Throughout our lives we have been taught that it is a great thing to be good at something and success is what we should strive for. Society puts a great deal of value on the champions in every field. You cannot fight these uncontrollable urges to be better at everything unless you are consciously aware of your true desires in a given field. From the bottom of my heart, I do not care about running a mile in under six minutes. I never have and never will. However, the moment I see someone dart past me at a park, an annoying little bulb lights up in my head and commands me to "wake up early every morning and start running again so you can be fast like this runner." So I wake up the next morning, run for a few days or weeks if I'm lucky, and then give up. Why?
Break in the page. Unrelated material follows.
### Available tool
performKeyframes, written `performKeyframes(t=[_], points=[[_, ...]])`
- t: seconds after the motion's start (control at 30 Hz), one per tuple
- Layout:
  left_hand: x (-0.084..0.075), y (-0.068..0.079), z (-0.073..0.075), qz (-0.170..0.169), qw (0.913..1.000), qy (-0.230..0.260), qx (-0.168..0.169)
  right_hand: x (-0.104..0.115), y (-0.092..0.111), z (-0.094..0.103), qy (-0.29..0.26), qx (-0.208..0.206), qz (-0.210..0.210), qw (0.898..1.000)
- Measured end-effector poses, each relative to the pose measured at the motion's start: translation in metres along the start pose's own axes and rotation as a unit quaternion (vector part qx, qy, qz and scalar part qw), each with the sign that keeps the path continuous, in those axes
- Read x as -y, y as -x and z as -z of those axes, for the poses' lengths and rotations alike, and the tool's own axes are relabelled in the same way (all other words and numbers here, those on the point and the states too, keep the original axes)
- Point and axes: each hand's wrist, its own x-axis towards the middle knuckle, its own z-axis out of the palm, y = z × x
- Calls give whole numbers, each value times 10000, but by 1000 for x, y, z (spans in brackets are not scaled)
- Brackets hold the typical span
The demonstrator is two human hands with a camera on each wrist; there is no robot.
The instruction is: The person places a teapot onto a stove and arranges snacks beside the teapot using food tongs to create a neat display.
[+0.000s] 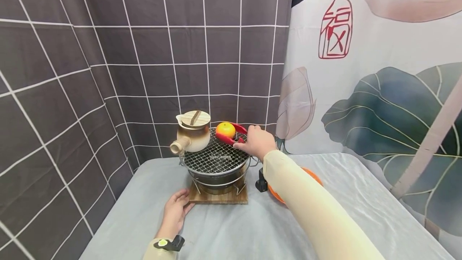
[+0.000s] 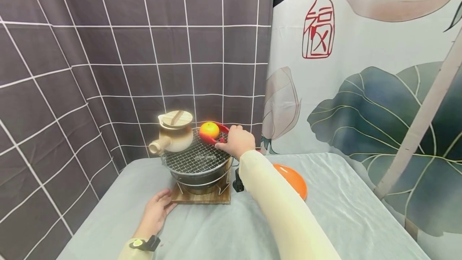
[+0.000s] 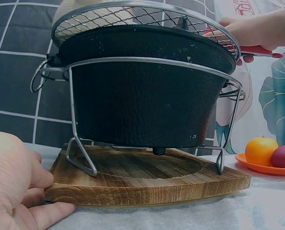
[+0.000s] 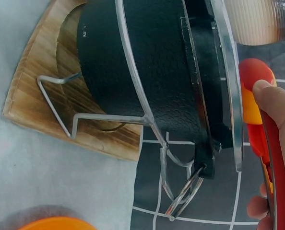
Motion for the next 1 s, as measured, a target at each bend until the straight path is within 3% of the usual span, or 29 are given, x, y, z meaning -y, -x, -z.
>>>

Not because I hate waking up early or despise running, but because running is not something I genuinely want to do at this point in my life.
The simple reason most of our resolutions fail is because we don't want to do them. And on top of that, we are told that we are utter failures if we don't stick to our resolutions and plans - plans that we never even wanted to make to begin with. So this is where we are right now. We make our own dreams but get sidetracked when we get stressed in our day-to-day life and see others succeeding at their own goals. So instead of working on our goals, we pick up their goals because self-help books and self-titled gurus said so. We try hard but fail after we realize we don't really like bending over backwards in yoga or rock-climbing. Then finally we ask ourselves what happened to our goals and why life seems so stressful and joyless despite our every effort at improving things.
I learnt all of this over time after trying to do too many things too fervently and failing miserably at almost all of them. I still hope to do a lot of things but only ones that I really, really want to do and without trying too hard to succeed in most of them. The handful of things that I am passionate about and dedicated to, will still get my full attention but the rest of the things on my todo list will get sort-of done, whenever, if ever. By not caring too much about everything, I am able to care a lot more about some specific things and that I feel is the key to reducing stress and reaching one's personal goals.